For years, payment routing has lived in IT and engineering. The conversation typically revolved around one technical requirement: resilience. You set rules at implementation, point traffic toward your preferred PSPs, and build in a failover for when things go wrong. The configuration runs in the background, and the team moves on. 

Most enterprise merchants have this routing capability. That's not the gap.
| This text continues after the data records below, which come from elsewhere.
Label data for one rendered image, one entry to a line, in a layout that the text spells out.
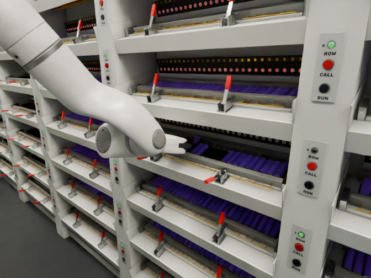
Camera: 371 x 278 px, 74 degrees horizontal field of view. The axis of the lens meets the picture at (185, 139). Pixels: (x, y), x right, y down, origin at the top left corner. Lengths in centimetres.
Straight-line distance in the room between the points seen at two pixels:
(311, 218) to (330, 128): 20
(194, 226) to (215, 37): 58
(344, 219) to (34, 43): 69
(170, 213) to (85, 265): 83
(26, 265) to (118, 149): 129
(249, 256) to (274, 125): 39
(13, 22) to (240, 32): 43
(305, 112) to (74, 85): 46
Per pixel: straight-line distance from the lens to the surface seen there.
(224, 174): 70
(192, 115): 69
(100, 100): 54
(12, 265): 182
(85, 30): 142
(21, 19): 53
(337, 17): 54
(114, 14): 94
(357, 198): 66
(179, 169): 78
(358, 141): 55
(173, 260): 104
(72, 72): 54
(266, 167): 72
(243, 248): 79
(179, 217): 90
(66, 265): 168
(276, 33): 57
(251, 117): 59
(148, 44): 80
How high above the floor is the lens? 107
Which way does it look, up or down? 16 degrees down
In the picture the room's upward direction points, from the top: straight up
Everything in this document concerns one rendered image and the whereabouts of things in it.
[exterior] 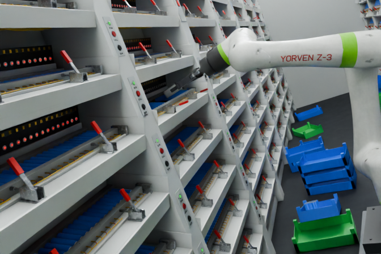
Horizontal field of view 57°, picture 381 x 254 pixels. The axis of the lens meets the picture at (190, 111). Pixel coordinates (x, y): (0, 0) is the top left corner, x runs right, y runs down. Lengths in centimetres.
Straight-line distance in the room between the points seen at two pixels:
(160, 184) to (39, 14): 57
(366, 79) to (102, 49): 93
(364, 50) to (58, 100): 92
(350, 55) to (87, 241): 94
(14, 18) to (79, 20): 22
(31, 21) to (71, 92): 17
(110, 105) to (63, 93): 28
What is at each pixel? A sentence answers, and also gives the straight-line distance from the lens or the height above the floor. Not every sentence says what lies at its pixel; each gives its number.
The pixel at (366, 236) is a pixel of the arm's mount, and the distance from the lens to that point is 140.
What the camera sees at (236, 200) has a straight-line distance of 181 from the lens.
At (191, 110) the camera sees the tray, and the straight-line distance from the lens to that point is 144.
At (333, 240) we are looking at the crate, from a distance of 195.
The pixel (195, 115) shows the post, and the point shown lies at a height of 84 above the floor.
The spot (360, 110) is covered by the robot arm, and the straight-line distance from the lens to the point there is 145.
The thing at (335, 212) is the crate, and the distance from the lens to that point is 201.
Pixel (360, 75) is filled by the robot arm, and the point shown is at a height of 81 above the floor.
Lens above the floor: 105
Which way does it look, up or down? 6 degrees down
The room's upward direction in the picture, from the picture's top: 22 degrees counter-clockwise
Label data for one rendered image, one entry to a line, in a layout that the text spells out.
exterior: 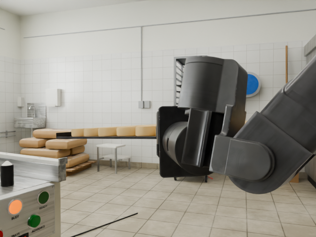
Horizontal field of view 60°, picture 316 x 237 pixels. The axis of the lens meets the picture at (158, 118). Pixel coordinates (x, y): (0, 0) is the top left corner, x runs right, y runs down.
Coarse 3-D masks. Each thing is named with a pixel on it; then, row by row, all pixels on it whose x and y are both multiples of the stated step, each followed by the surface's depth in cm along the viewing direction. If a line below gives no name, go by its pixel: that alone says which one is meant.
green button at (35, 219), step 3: (33, 216) 69; (36, 216) 70; (39, 216) 71; (30, 219) 69; (33, 219) 69; (36, 219) 70; (39, 219) 71; (30, 222) 69; (33, 222) 69; (36, 222) 70; (39, 222) 71; (30, 225) 69; (33, 225) 69; (36, 225) 70
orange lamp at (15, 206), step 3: (15, 201) 65; (18, 201) 66; (12, 204) 65; (15, 204) 65; (18, 204) 66; (21, 204) 67; (9, 207) 64; (12, 207) 65; (15, 207) 65; (18, 207) 66; (9, 210) 64; (12, 210) 65; (15, 210) 65; (18, 210) 66; (12, 213) 65; (15, 213) 65
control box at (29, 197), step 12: (12, 192) 68; (24, 192) 68; (36, 192) 71; (48, 192) 74; (0, 204) 63; (24, 204) 68; (36, 204) 71; (48, 204) 74; (0, 216) 63; (12, 216) 65; (24, 216) 68; (48, 216) 74; (0, 228) 63; (12, 228) 65; (24, 228) 68; (36, 228) 71; (48, 228) 74
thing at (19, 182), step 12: (0, 168) 73; (12, 168) 74; (0, 180) 73; (12, 180) 74; (24, 180) 80; (36, 180) 80; (0, 192) 68; (60, 204) 82; (60, 216) 82; (60, 228) 82
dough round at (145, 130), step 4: (136, 128) 55; (140, 128) 55; (144, 128) 54; (148, 128) 54; (152, 128) 55; (136, 132) 55; (140, 132) 55; (144, 132) 54; (148, 132) 54; (152, 132) 54
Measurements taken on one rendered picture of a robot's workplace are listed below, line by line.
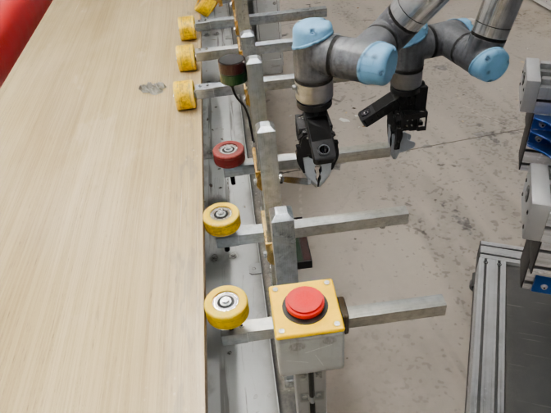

The gap lies between having the technical capability to route transactions and actively optimising the routing strategy with granular real-time data insights. This is a true intelligent routing strategy for cost optimisation and authorisation uplift. 

While operational resilience remains non-negotiable, something we’ve explored extensively in our Payments Resilience Playbook, viewing routing purely as a technical safety net leaves money on the table. 

The merchants leading the market today are those that view intelligent routing as a fundamental commercial strategy for protecting profit margins. In this blog, we'll explore how to transform your routing strategy from a technical failsafe into a margin-driving engine powered by real-time payment intelligence - and why it's one of the most profitable investments a payments team can make. 

The problem with static routing rules 

When routing rules are set at implementation and reviewed only when something breaks, they quickly drift out of alignment with how payments actually behave.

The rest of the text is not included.